**What this task involves**
First find the line with "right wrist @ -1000" in the entries below, then set down exactly every line through the line with "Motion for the", that line included.

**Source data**
▽

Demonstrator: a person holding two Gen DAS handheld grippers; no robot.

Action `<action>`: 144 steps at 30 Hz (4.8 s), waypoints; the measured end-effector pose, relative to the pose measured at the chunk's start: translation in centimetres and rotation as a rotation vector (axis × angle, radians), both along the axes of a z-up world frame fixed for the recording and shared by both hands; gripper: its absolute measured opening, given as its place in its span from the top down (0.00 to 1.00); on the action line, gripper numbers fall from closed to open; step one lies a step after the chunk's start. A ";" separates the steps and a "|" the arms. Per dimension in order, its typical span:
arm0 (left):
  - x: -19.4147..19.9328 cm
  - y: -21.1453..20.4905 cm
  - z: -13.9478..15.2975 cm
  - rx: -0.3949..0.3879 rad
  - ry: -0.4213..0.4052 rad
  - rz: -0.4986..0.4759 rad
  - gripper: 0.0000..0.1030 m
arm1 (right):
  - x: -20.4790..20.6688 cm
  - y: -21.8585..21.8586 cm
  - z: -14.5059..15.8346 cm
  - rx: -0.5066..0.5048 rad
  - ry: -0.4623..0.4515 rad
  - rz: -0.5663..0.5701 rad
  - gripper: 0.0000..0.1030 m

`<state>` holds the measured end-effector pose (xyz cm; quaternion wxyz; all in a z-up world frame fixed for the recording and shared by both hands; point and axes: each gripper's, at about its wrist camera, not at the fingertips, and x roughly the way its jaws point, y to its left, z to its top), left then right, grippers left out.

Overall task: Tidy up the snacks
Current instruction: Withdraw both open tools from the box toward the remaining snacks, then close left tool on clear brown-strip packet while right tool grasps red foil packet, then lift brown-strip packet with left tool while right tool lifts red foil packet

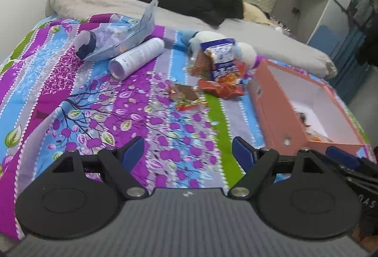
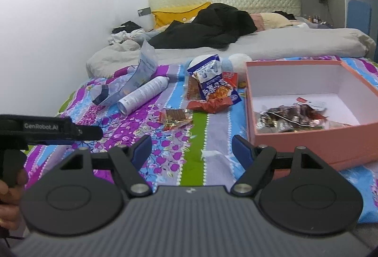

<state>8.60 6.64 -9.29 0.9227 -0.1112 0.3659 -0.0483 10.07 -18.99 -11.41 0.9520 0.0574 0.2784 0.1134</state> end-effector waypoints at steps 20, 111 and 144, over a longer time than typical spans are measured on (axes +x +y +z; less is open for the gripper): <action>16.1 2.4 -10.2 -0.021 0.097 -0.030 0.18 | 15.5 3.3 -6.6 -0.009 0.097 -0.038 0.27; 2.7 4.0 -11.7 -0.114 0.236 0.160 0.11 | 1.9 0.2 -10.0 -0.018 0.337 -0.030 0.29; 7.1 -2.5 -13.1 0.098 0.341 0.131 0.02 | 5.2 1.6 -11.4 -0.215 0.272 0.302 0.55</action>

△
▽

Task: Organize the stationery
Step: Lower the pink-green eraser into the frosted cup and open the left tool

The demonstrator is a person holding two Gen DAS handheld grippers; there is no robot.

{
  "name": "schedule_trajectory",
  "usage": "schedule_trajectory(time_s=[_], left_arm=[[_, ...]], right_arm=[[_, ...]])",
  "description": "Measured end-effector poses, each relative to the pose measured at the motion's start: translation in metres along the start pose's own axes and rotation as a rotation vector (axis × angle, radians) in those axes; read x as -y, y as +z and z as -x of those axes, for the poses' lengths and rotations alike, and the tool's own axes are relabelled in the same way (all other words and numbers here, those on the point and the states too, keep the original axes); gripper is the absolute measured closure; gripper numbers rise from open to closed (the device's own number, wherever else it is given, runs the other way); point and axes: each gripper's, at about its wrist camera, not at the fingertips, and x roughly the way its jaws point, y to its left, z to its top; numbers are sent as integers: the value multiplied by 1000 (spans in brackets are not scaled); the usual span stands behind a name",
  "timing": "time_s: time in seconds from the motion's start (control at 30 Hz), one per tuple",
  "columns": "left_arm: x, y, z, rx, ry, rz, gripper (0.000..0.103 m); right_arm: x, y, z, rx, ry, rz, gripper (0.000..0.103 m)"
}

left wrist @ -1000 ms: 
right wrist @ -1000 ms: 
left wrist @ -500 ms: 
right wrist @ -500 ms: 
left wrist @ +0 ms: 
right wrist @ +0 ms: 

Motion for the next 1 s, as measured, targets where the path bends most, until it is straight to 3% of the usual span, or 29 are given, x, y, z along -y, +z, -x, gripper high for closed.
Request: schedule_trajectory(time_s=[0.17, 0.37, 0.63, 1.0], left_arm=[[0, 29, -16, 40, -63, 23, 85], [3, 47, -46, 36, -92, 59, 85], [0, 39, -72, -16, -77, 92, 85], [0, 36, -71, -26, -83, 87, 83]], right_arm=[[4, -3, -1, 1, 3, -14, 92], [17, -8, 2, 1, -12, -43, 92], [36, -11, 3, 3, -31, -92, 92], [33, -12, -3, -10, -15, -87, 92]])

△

**Answer to the exercise**
right wrist @ -1000 ms: 
left wrist @ -500 ms: 
right wrist @ -500 ms: 
left wrist @ +0 ms: 
right wrist @ +0 ms: 

Motion for the next 1 s, as measured, targets where the path bends most, until it is straight to 3% of the usual span, or 29 are given, x, y, z along -y, +z, -x, gripper high for closed.

No further response is needed.